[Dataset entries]
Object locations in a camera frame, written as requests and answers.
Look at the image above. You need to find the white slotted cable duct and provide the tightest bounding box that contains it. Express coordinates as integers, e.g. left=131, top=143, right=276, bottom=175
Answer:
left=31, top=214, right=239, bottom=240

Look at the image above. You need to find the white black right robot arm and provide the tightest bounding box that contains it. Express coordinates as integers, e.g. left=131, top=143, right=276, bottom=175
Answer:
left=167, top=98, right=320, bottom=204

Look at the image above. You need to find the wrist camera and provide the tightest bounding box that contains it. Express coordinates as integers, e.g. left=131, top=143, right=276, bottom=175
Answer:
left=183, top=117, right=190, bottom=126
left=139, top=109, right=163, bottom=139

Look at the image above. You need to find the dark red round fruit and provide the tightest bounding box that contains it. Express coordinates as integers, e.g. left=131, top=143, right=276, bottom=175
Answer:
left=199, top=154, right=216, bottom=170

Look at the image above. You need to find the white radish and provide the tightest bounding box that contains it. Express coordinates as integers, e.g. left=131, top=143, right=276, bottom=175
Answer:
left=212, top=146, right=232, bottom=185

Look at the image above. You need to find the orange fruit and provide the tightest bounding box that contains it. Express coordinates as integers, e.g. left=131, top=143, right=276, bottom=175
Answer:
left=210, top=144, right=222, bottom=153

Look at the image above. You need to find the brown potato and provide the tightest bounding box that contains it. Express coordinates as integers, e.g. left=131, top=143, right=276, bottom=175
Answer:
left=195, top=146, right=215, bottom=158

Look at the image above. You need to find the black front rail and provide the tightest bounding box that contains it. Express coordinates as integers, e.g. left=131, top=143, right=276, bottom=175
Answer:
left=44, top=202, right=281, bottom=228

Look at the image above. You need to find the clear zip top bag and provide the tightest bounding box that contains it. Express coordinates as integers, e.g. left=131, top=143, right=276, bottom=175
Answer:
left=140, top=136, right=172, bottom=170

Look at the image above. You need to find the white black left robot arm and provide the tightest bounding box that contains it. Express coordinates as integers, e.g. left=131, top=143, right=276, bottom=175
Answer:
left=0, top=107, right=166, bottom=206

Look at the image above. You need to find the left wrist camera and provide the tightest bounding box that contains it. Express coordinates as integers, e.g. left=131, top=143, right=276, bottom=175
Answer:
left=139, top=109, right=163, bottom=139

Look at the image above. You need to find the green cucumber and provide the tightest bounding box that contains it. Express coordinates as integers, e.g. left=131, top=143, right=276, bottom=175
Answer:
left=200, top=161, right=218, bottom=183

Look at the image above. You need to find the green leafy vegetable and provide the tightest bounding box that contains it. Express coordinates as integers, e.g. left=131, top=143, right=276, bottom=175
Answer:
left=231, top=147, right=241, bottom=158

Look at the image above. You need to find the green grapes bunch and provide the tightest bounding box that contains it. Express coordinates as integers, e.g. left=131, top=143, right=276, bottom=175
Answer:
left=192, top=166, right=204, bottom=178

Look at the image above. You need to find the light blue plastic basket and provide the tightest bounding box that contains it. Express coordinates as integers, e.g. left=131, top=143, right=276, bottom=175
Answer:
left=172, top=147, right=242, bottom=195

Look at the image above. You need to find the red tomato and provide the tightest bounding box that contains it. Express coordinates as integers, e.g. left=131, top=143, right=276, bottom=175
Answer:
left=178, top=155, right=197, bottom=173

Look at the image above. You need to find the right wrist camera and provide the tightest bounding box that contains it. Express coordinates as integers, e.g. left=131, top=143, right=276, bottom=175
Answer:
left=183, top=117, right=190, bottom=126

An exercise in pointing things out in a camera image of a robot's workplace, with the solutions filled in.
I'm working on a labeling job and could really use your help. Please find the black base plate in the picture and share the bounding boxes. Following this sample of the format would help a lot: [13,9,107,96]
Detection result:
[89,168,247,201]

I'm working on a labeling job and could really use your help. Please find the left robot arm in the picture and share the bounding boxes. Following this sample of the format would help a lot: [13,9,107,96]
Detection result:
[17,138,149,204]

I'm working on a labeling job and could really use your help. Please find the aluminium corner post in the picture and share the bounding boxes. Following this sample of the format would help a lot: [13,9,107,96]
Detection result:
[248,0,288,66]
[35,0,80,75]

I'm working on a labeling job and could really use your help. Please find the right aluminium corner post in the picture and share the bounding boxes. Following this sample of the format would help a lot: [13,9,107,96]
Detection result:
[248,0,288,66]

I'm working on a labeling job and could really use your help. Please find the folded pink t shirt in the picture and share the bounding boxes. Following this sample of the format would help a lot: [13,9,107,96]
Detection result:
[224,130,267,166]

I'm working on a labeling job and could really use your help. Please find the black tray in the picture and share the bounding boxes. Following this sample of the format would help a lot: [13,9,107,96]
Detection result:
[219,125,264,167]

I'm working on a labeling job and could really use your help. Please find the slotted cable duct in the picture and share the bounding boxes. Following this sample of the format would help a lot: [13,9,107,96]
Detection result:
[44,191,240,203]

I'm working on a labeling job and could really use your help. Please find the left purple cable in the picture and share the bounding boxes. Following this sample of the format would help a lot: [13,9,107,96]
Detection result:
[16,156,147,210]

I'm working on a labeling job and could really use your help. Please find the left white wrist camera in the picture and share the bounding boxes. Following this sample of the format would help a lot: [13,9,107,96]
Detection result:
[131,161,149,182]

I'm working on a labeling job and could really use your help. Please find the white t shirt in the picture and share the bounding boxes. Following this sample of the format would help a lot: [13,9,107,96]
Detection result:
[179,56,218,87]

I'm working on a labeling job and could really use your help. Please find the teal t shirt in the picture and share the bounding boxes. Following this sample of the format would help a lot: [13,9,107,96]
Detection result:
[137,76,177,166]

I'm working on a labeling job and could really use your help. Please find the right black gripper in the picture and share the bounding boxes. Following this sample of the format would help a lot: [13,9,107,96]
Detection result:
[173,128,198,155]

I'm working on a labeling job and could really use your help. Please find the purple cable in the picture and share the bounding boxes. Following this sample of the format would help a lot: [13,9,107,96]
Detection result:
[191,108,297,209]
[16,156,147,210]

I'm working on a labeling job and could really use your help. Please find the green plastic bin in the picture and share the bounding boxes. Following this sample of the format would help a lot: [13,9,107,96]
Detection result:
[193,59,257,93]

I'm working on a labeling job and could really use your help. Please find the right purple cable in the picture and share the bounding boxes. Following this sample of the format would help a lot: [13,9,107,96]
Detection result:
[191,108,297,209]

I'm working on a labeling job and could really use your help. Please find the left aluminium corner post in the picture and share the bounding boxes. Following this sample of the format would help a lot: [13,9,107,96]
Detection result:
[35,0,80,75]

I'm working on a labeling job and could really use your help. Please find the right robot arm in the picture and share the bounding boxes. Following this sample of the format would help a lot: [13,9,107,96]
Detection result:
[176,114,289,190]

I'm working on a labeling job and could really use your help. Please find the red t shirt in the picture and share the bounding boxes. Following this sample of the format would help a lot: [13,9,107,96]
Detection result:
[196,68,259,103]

=== EXERCISE ===
A single figure is required: the number of lines above in which the word "shirt" occurs.

=== OUTPUT FOR THIS EXERCISE ===
4